What is feature engineering and can it be automated? 

Feature engineering is the process of using domain knowledge, mathematics, and statistics to extract features (also called explanatory variables or predictors) from raw data via data mining techniques.
February 14, 2022
Last updated February 14, 2022

Introduction

According to a 2020 survey by Anaconda, data scientists spend 45% of their time on data preparation. It was 80% in 2016, according to a report by Forbes.

There seems to be an improvement thanks to automation tools but data preparation still constitutes a large part of data science work. This is because getting the best possible results from a machine learning model depends on data quality and creating better "features" can help provide better quality data.
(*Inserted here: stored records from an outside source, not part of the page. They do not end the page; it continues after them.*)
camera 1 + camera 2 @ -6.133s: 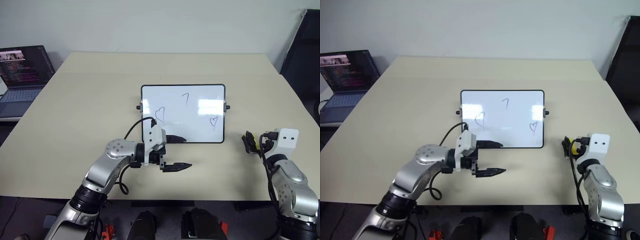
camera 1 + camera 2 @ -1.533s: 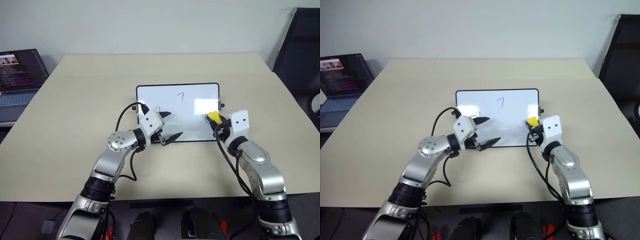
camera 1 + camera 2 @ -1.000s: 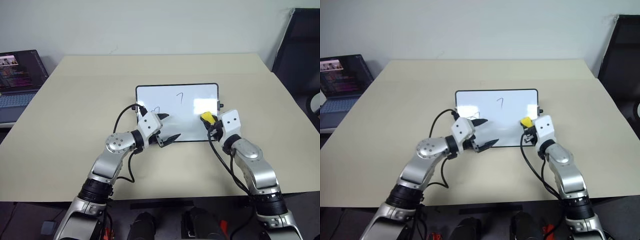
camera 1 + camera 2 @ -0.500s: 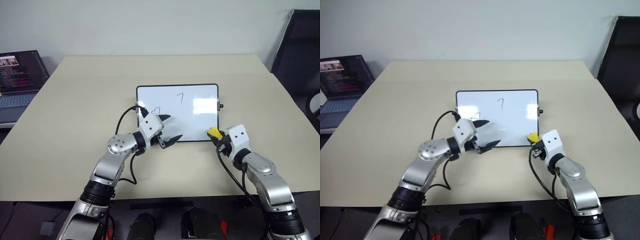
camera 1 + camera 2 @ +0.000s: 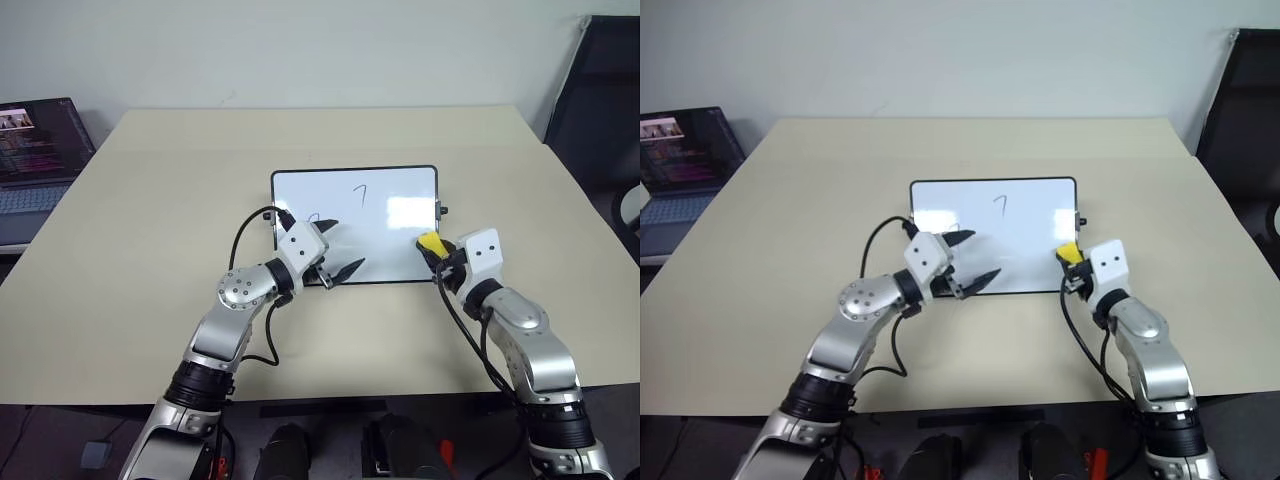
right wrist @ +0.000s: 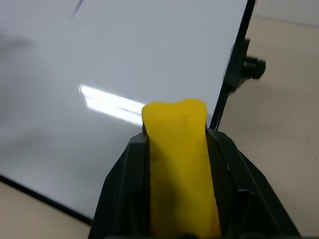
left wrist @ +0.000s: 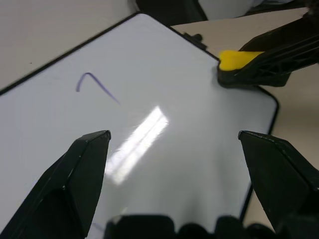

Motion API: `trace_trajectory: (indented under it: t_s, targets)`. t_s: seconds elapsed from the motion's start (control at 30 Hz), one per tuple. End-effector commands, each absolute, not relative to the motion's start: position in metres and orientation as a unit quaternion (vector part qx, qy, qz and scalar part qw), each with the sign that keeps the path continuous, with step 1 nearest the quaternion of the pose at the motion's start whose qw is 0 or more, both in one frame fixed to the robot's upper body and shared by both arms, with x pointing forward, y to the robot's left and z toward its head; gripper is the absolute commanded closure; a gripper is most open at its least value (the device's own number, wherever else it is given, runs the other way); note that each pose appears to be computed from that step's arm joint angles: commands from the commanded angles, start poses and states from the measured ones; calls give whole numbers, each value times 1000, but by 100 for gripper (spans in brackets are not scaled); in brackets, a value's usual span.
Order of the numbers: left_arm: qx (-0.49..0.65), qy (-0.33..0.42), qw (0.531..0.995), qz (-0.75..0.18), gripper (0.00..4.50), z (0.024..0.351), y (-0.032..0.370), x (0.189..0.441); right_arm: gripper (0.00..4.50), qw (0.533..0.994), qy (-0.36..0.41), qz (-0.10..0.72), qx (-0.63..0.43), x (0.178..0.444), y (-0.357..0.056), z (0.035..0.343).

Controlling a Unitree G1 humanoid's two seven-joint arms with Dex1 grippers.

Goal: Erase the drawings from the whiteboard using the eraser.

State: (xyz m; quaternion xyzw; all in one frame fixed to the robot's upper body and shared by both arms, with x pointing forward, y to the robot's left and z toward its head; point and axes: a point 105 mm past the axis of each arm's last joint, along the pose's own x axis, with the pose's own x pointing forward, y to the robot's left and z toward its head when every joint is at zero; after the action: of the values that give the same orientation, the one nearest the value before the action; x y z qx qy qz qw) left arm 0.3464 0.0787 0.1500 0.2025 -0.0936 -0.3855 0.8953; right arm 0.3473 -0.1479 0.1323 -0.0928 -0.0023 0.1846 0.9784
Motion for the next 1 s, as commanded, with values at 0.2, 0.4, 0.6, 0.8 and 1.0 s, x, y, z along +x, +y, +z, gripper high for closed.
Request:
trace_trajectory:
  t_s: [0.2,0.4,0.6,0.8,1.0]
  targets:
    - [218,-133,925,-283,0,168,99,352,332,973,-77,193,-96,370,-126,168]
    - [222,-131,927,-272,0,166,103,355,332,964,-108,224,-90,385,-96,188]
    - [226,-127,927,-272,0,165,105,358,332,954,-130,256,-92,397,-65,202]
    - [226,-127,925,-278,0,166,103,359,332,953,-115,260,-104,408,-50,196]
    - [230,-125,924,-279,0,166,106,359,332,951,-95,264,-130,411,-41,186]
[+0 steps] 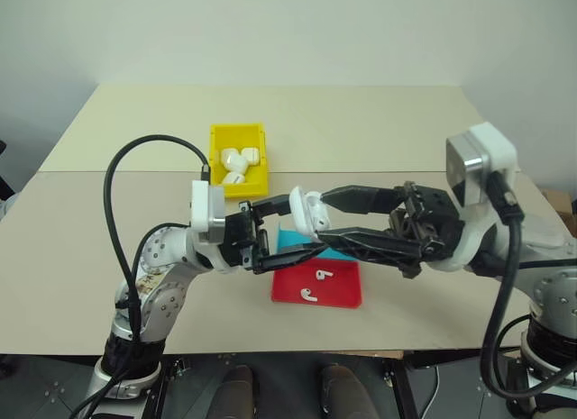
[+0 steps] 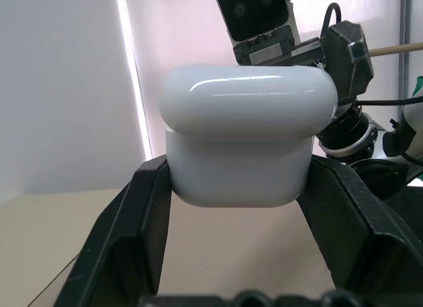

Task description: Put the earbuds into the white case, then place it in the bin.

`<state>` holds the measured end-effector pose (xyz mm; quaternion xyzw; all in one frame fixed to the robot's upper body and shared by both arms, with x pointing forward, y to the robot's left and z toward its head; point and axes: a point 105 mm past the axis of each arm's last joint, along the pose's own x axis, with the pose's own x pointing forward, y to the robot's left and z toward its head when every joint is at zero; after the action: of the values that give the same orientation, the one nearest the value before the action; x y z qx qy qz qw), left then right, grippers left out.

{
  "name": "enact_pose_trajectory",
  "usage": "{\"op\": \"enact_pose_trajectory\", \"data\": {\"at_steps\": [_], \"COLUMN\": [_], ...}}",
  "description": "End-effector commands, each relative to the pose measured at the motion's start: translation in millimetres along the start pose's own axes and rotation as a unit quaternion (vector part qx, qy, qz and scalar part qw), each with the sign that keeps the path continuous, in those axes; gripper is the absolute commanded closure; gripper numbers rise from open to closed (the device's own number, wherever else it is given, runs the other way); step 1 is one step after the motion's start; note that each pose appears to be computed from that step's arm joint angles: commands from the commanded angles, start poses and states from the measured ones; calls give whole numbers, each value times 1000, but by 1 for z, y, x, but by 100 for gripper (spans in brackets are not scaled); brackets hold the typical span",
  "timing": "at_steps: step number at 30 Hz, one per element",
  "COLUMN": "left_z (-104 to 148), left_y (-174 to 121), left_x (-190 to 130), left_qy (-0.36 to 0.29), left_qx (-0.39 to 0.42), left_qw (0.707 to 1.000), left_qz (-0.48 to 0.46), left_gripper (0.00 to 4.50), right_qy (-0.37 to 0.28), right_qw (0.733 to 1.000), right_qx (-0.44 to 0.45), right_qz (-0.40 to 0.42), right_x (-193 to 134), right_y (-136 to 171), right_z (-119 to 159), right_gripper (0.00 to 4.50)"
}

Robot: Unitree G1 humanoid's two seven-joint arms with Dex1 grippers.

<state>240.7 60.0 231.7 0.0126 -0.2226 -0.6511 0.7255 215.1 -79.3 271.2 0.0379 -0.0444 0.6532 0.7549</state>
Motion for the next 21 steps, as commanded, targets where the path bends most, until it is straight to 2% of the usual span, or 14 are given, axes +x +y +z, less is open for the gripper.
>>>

What is feature engineering?

Feature engineering is the process of using domain knowledge, mathematics, and statistics to extract features (also called explanatory variables or predictors) from raw data via data mining techniques. Often, data is spread across multiple tables and must be gathered into a single table with rows containing the observations and features in the columns.

The features in your data will directly influence the predictive models you use and the results you can achieve. You can say that: the better the features that you prepare and choose, the better the results you will achieve. Feature engineering can be considered as applied machine learning (ML) itself.

Is feature engineering still relevant? Yes, feature engineering is critical because if we provide wrong hypotheses as an input, ML cannot make accurate predictions. The quality of any provided hypothesis is vital for the success of an ML model. The quality of the feature is critically important for accuracy and interpretability.

What are feature engineeringg processes?

Feature engineering can involve:

  • Feature construction: Constructing new features from the raw data. Feature construction requires a good knowledge of the data and the underlying problem to be solved with the data

  • Feature selection: Selecting a subset of available features that are most relevant to the problem for model training

  • Feature extraction: Creating new and more useful features by combining and reducing the number of existing features. Principal component analysis (PCA) and embedding are some methods for feature extraction

What are some feature engineering techniques?

  • One-hot encoding - With one-hot encoding, each categorical value is converted into a new categorical column and assigned a binary value of 1 or 0 to those columns.

  • Log transformation - Log-transformation replaces each value in a column with its logarithm. It is a useful method to handle skewed data.

  • Outlier handling - Outliers are observations that are distant from other observations. They can be due to errors or be genuine observations. Handling methods are dependendent on datasets. You either remove those observations because they are probably erroneous or replace outlier values with mean or medians of the attribute.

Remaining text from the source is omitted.